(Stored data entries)
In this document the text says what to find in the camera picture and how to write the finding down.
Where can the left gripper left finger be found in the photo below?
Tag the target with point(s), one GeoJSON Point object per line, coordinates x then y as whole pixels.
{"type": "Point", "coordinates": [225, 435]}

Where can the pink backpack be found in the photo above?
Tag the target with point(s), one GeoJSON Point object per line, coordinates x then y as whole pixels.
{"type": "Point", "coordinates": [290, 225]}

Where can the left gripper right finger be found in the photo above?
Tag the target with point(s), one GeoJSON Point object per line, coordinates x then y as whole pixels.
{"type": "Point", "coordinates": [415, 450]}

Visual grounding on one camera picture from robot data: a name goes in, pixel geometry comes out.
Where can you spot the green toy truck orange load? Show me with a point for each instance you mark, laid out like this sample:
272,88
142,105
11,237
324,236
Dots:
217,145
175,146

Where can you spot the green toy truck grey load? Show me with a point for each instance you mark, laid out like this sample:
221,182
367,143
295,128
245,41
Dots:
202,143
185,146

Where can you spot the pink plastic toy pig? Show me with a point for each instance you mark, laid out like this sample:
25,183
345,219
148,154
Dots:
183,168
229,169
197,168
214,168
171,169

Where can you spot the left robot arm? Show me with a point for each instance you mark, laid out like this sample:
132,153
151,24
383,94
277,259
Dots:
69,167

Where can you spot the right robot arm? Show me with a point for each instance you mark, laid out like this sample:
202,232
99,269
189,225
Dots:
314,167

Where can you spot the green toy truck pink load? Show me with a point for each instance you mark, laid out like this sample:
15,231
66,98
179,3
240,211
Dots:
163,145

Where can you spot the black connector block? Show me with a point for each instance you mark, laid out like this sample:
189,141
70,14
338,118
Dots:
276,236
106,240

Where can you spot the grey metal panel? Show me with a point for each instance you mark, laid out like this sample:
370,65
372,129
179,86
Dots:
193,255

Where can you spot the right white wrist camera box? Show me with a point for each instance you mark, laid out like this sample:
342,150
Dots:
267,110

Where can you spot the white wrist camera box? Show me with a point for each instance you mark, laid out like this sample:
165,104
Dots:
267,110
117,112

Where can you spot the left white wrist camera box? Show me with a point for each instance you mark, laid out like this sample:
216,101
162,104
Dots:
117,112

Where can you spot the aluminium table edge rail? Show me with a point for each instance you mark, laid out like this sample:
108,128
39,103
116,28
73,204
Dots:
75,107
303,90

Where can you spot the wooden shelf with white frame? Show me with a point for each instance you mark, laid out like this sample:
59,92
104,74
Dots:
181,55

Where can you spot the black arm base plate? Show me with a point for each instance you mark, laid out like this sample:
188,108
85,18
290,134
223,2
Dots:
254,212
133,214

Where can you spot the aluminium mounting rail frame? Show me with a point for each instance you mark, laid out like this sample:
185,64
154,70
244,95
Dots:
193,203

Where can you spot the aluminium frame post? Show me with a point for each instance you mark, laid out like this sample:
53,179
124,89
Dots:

TASK REQUIREMENTS: Make a precise copy of the records in their entirety.

RESPONSE:
In this document the text says what to find in the camera picture and how to write the finding down.
Where can the left gripper left finger be found in the photo below?
Tag the target with point(s), one GeoJSON Point object per line, coordinates x then y as whole pixels.
{"type": "Point", "coordinates": [225, 435]}

Where can the pink backpack be found in the photo above?
Tag the target with point(s), one GeoJSON Point object per line, coordinates x then y as whole pixels.
{"type": "Point", "coordinates": [290, 225]}

Where can the left gripper right finger be found in the photo above?
Tag the target with point(s), one GeoJSON Point object per line, coordinates x then y as whole pixels.
{"type": "Point", "coordinates": [415, 450]}

Visual grounding on one camera picture from robot data: a name goes in, pixel geometry comes out.
Where can you spot the green toy truck orange load? Show me with a point for each instance you mark, laid out like this sample:
272,88
142,105
11,237
324,236
Dots:
217,145
175,146

Where can you spot the green toy truck grey load? Show me with a point for each instance you mark, laid out like this sample:
221,182
367,143
295,128
245,41
Dots:
202,143
185,146

Where can you spot the pink plastic toy pig? Show me with a point for each instance you mark, laid out like this sample:
25,183
345,219
148,154
Dots:
183,168
229,169
197,168
214,168
171,169

Where can you spot the left robot arm? Show me with a point for each instance you mark, laid out like this sample:
132,153
151,24
383,94
277,259
Dots:
69,167

Where can you spot the right robot arm? Show me with a point for each instance you mark, laid out like this sample:
202,232
99,269
189,225
Dots:
314,167

Where can you spot the green toy truck pink load? Show me with a point for each instance you mark, laid out like this sample:
15,231
66,98
179,3
240,211
Dots:
163,145

Where can you spot the black connector block? Show me with a point for each instance you mark, laid out like this sample:
189,141
70,14
338,118
Dots:
276,236
106,240

Where can you spot the grey metal panel? Show me with a point for each instance you mark, laid out like this sample:
370,65
372,129
179,86
Dots:
193,255

Where can you spot the right white wrist camera box? Show me with a point for each instance you mark, laid out like this sample:
342,150
Dots:
267,110

Where can you spot the white wrist camera box? Show me with a point for each instance you mark, laid out like this sample:
165,104
Dots:
267,110
117,112

Where can you spot the left white wrist camera box? Show me with a point for each instance you mark, laid out like this sample:
216,101
162,104
Dots:
117,112

Where can you spot the aluminium table edge rail? Show me with a point for each instance you mark, laid out like this sample:
108,128
39,103
116,28
73,204
Dots:
75,107
303,90

Where can you spot the wooden shelf with white frame? Show me with a point for each instance you mark, laid out like this sample:
59,92
104,74
Dots:
181,55

Where can you spot the black arm base plate? Show me with a point for each instance you mark, laid out like this sample:
188,108
85,18
290,134
223,2
Dots:
254,212
133,214

Where can you spot the aluminium mounting rail frame? Show me with a point for each instance you mark, laid out like this sample:
185,64
154,70
244,95
Dots:
193,203

Where can you spot the aluminium frame post? Show me with a point for each instance you mark, laid out like this sample:
53,179
124,89
Dots:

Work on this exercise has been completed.